* Aim of the exercise
Do any lines in the data below contain "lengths"? If so, copy every one of them.

(Entries taken from a collection)
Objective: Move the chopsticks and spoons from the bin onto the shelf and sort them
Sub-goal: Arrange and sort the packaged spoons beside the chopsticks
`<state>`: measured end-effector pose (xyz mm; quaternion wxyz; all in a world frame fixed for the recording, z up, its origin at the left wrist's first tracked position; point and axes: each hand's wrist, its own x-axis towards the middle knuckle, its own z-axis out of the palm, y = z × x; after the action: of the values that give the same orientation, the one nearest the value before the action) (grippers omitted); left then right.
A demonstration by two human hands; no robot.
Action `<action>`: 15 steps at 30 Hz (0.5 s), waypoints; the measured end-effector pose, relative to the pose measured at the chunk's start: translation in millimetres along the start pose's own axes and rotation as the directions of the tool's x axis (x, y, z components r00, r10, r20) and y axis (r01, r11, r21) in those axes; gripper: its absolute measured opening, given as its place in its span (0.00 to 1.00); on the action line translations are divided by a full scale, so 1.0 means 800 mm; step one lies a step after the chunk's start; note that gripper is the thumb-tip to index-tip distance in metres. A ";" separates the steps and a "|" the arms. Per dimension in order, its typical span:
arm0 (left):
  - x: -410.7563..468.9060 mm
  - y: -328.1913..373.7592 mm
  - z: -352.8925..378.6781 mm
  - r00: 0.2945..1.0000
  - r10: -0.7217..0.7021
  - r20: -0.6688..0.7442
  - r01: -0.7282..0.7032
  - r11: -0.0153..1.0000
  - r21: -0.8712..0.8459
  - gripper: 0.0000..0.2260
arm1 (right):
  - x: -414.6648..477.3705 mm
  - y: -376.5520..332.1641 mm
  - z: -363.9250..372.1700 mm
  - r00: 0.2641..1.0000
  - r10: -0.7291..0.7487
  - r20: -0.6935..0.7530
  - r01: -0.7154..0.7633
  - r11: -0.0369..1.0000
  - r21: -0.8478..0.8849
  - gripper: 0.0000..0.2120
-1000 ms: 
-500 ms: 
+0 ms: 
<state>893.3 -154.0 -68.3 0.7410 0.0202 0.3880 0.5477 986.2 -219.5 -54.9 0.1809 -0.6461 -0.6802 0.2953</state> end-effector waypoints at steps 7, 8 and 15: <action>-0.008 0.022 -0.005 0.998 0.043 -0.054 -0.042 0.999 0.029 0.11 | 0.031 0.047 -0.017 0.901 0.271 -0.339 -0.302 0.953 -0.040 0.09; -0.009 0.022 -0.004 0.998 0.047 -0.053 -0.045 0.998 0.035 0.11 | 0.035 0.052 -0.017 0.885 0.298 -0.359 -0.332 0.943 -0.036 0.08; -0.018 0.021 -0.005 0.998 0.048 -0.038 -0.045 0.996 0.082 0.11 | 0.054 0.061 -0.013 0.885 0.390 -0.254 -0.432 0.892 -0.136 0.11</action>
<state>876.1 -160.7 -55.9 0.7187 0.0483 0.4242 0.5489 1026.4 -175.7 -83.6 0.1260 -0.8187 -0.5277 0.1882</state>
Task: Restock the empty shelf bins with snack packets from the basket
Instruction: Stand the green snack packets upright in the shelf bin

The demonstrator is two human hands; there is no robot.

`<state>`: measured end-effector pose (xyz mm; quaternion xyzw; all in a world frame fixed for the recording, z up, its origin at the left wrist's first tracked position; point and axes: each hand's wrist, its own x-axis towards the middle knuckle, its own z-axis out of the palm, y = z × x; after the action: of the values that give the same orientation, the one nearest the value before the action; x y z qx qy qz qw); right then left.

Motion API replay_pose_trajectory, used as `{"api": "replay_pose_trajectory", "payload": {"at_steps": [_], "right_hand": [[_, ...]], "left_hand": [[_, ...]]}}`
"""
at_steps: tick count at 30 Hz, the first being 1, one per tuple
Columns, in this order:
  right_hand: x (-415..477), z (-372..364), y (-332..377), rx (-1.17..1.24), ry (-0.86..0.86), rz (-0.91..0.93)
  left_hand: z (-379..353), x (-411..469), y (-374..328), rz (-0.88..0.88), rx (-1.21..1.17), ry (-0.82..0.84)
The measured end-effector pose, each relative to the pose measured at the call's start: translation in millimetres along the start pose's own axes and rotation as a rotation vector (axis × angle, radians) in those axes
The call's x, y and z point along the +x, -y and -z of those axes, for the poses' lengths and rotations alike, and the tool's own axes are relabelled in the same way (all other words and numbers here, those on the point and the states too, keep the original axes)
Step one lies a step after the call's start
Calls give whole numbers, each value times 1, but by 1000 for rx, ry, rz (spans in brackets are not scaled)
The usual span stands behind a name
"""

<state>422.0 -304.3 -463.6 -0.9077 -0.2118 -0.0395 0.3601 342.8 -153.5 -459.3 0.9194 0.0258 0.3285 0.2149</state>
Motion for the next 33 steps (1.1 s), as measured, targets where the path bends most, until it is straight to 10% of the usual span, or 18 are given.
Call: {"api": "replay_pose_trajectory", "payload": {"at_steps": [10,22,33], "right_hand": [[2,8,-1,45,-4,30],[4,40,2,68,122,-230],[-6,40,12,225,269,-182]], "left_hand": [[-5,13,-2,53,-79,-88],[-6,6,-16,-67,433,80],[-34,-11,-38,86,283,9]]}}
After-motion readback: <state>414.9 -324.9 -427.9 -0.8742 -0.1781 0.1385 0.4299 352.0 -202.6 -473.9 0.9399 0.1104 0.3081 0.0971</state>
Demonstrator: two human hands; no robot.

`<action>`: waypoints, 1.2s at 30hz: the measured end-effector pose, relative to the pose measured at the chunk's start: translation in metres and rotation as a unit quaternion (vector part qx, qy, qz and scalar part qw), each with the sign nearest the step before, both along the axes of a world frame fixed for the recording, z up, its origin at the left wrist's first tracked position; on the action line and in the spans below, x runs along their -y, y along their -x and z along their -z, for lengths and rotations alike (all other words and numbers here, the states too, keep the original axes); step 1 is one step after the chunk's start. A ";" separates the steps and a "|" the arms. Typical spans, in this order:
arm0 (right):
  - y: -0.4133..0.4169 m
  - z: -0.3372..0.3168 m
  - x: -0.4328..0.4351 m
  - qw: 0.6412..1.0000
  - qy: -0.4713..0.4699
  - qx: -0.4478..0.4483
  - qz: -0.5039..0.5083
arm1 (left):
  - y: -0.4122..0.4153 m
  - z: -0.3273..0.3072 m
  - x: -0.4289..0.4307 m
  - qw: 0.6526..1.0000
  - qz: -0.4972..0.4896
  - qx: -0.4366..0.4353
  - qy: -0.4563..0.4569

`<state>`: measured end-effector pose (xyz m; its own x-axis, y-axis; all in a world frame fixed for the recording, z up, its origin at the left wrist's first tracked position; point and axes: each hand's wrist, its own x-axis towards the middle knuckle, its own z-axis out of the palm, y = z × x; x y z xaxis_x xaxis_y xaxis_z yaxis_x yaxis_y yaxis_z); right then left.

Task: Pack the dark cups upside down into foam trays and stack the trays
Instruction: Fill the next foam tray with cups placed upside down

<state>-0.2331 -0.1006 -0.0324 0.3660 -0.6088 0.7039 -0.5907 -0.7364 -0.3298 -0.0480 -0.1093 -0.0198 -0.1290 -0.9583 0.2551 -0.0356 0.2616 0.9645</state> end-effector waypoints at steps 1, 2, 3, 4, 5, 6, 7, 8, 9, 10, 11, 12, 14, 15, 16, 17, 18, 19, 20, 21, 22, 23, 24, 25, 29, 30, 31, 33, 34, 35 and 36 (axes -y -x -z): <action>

* Answer to this problem
The call's x, y and z point along the +x, -y and -z of those axes, for the poses' lengths and rotations alike, and the tool's own axes are relabelled in the same way (all other words and numbers here, those on the point and the states too, keep the original axes)
`<action>`: waypoints, 1.2s at 30hz: the measured end-effector pose, relative to the pose measured at the chunk's start: translation in metres and rotation as a unit quaternion (vector part qx, qy, qz and scalar part qw), each with the sign nearest the step before, both along the axes of a world frame fixed for the recording, z up, its origin at the left wrist's first tracked position; on the action line and in the spans below, x runs along their -y, y along their -x and z along their -z, for lengths and rotations alike (all other words and numbers here, the states too, keep the original axes); step 1 is one step after the chunk's start. A ";" separates the steps and a "|" the arms. Typical spans, in this order:

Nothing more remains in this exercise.